I. La constatation objective du manquement d’État
L’arrêt rendu par la Cour de justice met en lumière le caractère automatique et rigoureux de la constatation du manquement, qui découle d’une obligation essentielle de l’ordre juridique communautaire (A) et reste indifférent aux justifications d’ordre interne avancées par l’État défaillant (B).
A. L’obligation de transposition, une exigence fondamentale de l’ordre juridique communautaire
La procédure en manquement constitue l’instrument par lequel la Commission, en sa qualité de gardienne des traités, assure le respect du droit communautaire par les États membres. L’arrêt commenté offre une application limpide de ce mécanisme s’agissant de l’obligation de transposition des directives. En vertu du traité CE, la directive lie tout État membre destinataire quant au résultat à atteindre, tout en laissant aux instances nationales la compétence quant à la forme et aux moyens. Pour que la directive produise ses pleins effets et que le résultat soit atteint, sa transposition en droit interne est une condition impérative. L’article 12 de la directive 89/369/CEE fixait précisément ce cadre temporel en imposant aux États membres de prendre « les mesures nécessaires pour se conformer à celles-ci au plus tard le 1er décembre 1990 » et d’en « informer immédiatement la Commission ».
Le raisonnement de la Cour est donc d’une grande simplicité formelle. Elle se contente de confronter une obligation de résultat, claire et inconditionnelle, à une situation de fait. À la date butoir fixée par la directive, l’État membre n’avait pas adopté les mesures nationales requises. Cette seule constatation matérielle suffit à caractériser le manquement. La nature même de la directive comme source de droit impose cette discipline commune, sans laquelle l’uniformité d’application du droit communautaire et la réalisation des politiques communes, en l’espèce la protection de l’environnement, seraient compromises. L’obligation de transposition dans les délais n’est donc pas une simple formalité administrative, mais la condition de l’effectivité du droit dérivé.
B. L’indifférence des justifications internes au manquement constaté
Face au constat de sa défaillance, l’État membre mis en cause ne conteste pas les faits.
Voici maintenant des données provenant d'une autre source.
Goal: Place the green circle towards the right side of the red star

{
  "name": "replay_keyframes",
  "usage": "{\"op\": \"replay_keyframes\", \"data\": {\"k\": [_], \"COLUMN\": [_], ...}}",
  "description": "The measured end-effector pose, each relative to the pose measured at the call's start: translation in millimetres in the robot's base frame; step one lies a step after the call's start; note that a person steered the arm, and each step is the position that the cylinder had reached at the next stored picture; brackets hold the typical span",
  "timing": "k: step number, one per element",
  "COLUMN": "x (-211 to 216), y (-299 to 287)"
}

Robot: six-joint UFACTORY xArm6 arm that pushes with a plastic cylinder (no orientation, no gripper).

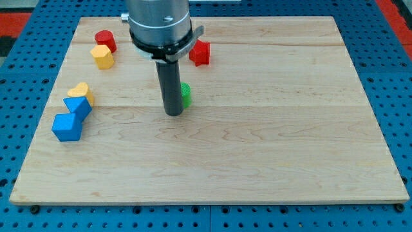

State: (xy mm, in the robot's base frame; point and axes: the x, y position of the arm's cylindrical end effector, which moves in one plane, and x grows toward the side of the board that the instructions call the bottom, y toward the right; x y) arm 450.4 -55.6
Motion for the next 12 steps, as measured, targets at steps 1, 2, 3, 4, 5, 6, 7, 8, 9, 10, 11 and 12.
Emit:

Il se borne à faire valoir « qu’elle compte pouvoir communiquer sous peu l’acte qui la met en œuvre ». Cet argument, fréquemment invoqué dans le cadre du contentieux en manquement, est systématiquement écarté par la Cour de justice. La jurisprudence constante considère qu’un État membre ne saurait exciper de dispositions, pratiques ou situations de son ordre juridique interne, telles que des difficultés d’ordre politique, administratif ou budgétaire, pour justifier l’inexécution des obligations résultant d’une directive. Le manquement est constitué par le seul fait de l’expiration du délai, indépendamment des raisons qui ont conduit à ce retard.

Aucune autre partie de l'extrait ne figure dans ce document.